- _The problem_: Please set down only the lines that run from the one containing "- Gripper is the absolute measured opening" to the end of the listing below, exactly as written.
==========
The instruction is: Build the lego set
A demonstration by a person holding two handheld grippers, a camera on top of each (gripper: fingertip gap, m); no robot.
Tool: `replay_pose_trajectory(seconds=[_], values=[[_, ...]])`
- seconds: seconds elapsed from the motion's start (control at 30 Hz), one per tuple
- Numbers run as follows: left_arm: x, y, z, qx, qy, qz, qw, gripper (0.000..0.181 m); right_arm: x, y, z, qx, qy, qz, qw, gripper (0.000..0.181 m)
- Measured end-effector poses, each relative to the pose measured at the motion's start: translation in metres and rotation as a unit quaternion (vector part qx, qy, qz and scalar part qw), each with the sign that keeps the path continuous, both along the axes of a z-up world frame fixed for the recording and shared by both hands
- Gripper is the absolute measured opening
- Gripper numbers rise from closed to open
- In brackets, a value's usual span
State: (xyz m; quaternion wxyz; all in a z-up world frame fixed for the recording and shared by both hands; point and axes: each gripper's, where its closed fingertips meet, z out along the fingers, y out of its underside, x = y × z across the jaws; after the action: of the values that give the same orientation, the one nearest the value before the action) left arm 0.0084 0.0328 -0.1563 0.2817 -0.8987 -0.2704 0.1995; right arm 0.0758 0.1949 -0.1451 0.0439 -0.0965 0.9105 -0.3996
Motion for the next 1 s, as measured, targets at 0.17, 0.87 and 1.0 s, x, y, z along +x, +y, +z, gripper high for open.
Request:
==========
- _Reply_:
- Gripper is the absolute measured opening
- Gripper numbers rise from closed to open
- In brackets, a value's usual span
State: (xyz m; quaternion wxyz; all in a z-up world frame fixed for the recording and shared by both hands; point and axes: each gripper's, where its closed fingertips meet, z out along the fingers, y out of its underside, x = y × z across the jaws; after the action: of the values that give the same orientation, the one nearest the value before the action) left arm 0.0084 0.0328 -0.1563 0.2817 -0.8987 -0.2704 0.1995; right arm 0.0758 0.1949 -0.1451 0.0439 -0.0965 0.9105 -0.3996
Motion for the next 1 s, as measured, targets at 0.17, 0.87 and 1.0 s, x, y, z along +x, +y, +z, gripper high for open.
Request:

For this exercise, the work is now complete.